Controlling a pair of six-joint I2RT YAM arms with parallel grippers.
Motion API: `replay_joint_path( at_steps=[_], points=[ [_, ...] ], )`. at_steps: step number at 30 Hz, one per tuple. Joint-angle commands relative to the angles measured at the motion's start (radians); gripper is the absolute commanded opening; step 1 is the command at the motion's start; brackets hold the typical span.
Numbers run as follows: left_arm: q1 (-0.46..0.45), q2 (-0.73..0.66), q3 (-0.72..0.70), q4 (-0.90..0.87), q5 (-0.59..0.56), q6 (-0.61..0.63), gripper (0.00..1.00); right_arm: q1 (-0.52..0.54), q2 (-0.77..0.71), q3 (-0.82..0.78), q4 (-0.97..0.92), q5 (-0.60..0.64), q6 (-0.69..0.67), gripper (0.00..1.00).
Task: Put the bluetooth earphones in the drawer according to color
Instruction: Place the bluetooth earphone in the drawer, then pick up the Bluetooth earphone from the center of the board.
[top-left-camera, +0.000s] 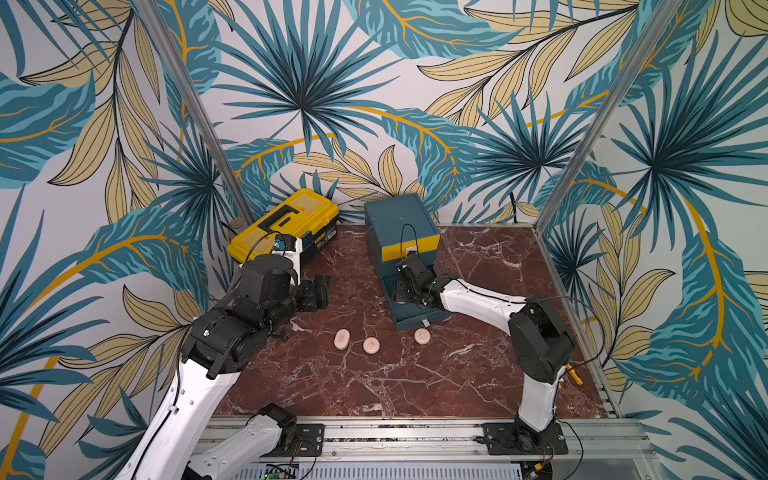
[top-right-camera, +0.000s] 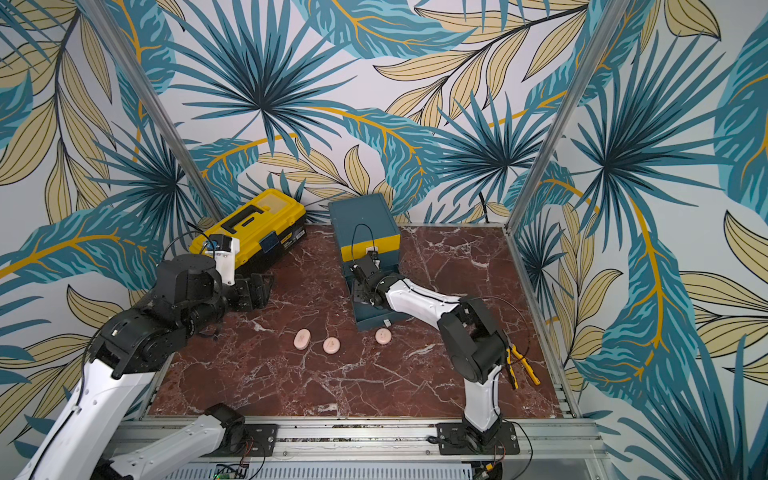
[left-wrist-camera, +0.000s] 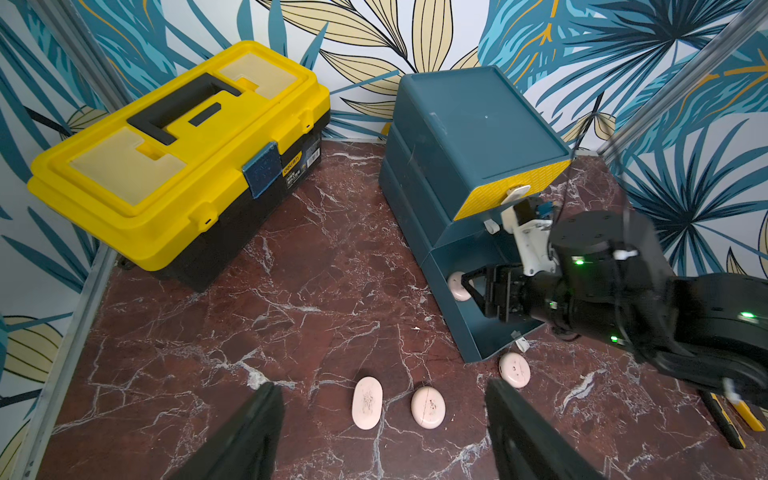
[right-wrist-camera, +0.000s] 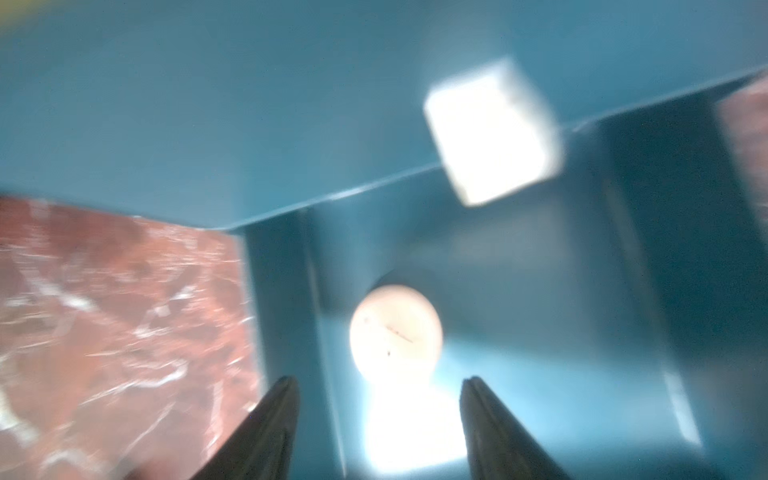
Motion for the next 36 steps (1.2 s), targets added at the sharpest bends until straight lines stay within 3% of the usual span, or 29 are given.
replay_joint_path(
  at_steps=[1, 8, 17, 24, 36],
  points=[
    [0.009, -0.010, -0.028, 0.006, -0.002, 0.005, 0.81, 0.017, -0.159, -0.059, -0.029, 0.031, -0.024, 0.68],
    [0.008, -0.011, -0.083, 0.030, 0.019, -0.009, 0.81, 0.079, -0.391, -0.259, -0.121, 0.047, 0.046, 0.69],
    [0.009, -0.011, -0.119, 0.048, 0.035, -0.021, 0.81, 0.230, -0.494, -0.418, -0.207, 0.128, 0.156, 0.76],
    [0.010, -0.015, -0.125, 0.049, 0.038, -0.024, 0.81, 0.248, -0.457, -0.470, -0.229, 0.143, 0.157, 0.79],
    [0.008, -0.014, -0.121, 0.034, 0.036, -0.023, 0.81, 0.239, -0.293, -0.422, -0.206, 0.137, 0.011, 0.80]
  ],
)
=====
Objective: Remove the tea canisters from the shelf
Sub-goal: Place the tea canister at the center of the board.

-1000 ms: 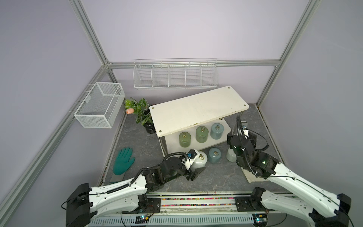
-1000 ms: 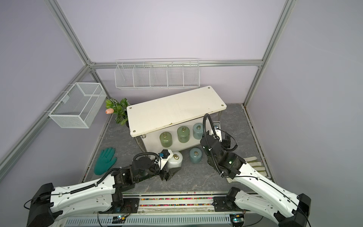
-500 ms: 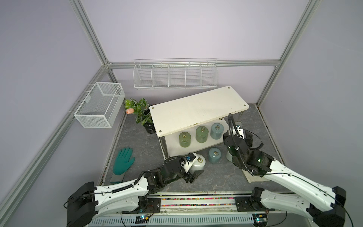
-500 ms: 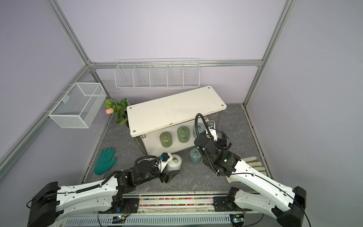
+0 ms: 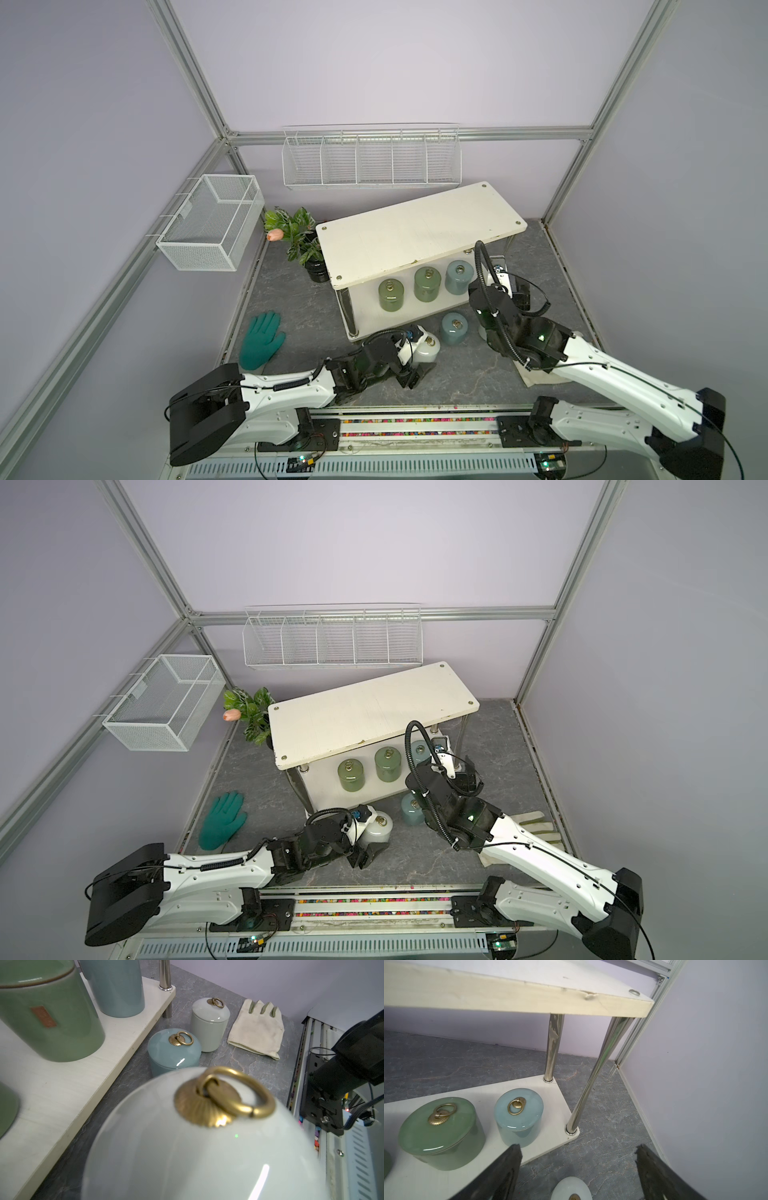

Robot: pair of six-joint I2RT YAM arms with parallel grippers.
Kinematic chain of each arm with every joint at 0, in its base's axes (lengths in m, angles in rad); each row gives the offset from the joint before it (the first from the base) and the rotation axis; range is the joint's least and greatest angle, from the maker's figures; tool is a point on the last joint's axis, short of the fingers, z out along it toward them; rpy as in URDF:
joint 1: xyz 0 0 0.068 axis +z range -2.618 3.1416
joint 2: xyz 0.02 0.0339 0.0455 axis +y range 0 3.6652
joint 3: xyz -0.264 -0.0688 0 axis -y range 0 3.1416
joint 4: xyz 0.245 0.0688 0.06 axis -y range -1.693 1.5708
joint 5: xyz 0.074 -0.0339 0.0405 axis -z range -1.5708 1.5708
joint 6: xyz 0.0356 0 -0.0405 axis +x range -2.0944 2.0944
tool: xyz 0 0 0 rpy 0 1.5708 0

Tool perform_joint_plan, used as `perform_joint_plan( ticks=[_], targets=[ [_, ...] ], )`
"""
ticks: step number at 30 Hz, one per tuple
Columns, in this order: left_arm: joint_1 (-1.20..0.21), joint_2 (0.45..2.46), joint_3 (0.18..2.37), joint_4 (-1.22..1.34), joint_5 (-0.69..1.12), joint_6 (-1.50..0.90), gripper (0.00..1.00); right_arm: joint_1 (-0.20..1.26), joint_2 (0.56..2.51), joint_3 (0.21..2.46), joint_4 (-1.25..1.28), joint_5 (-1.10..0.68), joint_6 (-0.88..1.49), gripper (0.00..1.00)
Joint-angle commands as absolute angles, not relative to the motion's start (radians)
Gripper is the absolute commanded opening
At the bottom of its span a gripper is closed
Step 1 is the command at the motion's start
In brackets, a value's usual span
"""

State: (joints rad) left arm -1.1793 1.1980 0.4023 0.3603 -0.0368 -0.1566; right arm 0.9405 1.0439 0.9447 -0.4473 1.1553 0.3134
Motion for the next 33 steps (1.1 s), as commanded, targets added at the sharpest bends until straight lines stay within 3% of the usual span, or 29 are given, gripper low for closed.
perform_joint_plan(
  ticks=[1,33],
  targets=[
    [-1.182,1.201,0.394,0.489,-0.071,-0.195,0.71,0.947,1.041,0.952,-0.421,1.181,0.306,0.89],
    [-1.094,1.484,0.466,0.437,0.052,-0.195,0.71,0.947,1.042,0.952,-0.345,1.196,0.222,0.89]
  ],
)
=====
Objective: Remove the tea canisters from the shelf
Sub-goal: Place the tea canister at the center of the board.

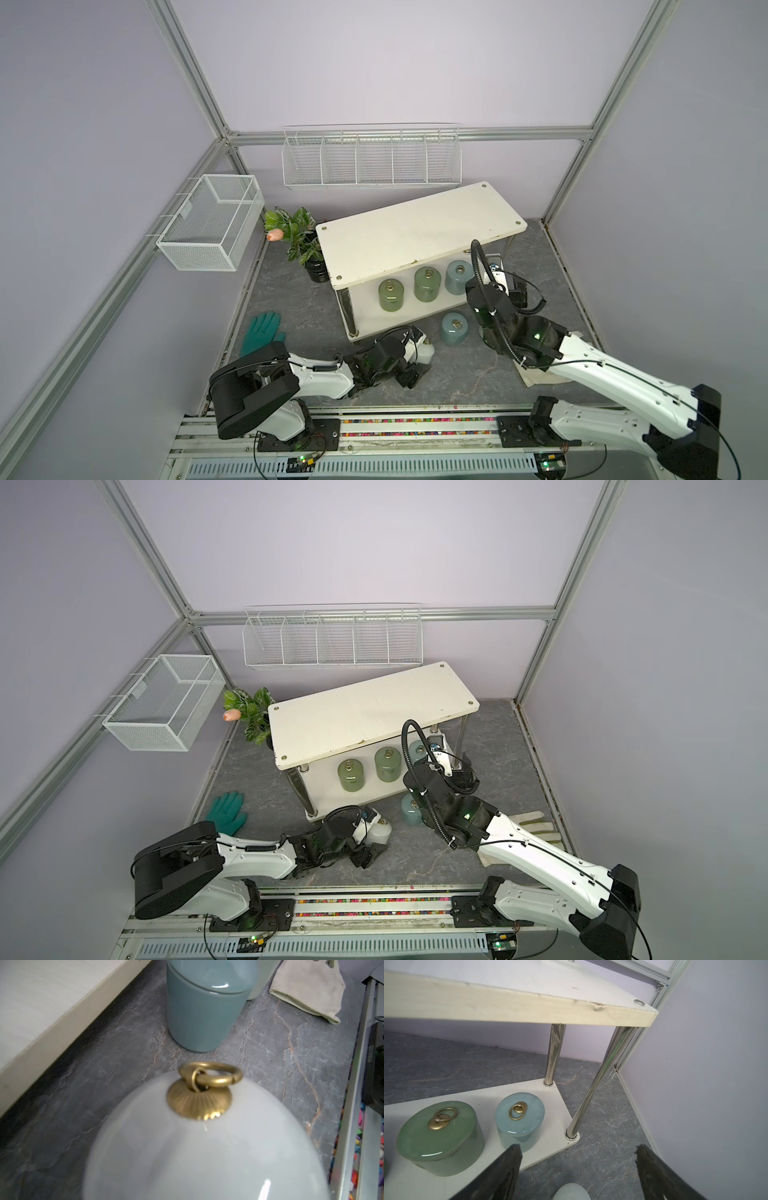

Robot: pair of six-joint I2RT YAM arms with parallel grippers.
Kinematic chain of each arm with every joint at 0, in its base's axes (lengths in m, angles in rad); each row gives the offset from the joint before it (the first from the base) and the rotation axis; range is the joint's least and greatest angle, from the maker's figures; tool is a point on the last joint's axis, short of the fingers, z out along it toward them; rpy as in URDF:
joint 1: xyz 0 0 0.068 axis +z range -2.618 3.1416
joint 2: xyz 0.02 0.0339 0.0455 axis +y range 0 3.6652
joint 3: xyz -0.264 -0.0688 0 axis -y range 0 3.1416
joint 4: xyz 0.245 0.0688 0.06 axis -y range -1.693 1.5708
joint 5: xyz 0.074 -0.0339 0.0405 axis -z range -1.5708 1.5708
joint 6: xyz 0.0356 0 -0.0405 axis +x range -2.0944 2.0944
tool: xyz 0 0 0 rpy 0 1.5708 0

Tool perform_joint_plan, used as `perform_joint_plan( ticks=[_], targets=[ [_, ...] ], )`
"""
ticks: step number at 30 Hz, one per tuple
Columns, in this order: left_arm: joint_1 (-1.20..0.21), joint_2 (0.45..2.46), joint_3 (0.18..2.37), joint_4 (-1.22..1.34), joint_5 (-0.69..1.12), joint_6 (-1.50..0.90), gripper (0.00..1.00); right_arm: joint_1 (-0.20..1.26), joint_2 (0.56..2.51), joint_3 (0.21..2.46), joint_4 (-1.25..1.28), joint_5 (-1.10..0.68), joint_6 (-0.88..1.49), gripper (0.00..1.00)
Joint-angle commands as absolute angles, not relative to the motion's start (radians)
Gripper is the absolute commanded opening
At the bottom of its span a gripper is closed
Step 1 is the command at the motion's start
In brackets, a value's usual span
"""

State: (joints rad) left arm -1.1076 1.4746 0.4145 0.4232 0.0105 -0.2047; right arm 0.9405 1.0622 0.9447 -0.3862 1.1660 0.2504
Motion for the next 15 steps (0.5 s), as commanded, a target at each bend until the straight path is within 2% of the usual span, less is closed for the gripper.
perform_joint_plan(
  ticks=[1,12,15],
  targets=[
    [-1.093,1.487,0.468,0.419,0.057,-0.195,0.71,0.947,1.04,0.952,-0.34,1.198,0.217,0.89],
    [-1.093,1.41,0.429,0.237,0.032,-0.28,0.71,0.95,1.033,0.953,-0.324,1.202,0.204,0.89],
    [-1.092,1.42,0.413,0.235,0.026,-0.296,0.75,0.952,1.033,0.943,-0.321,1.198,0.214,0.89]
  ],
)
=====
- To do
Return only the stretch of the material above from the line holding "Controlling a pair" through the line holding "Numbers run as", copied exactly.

- Your response
Controlling a pair of six-joint I2RT YAM arms with parallel grippers.
Motion API: `replay_joint_path( at_steps=[_], points=[ [_, ...] ], )`. at_steps: step number at 30 Hz, one per tuple. Joint-angle commands relative to the angles measured at the motion's start (radians); gripper is the absolute commanded opening; step 1 is the command at the motion's start; brackets hold the typical span.
Numbers run as follows: left_arm: q1 (-0.46..0.45), q2 (-0.73..0.66), q3 (-0.72..0.70), q4 (-0.90..0.87), q5 (-0.59..0.56), q6 (-0.61..0.63), gripper (0.00..1.00); right_arm: q1 (-0.52..0.54), q2 (-0.77..0.71), q3 (-0.82..0.78), q4 (-0.97..0.92), q5 (-0.60..0.64), q6 (-0.69..0.67), gripper (0.00..1.00).

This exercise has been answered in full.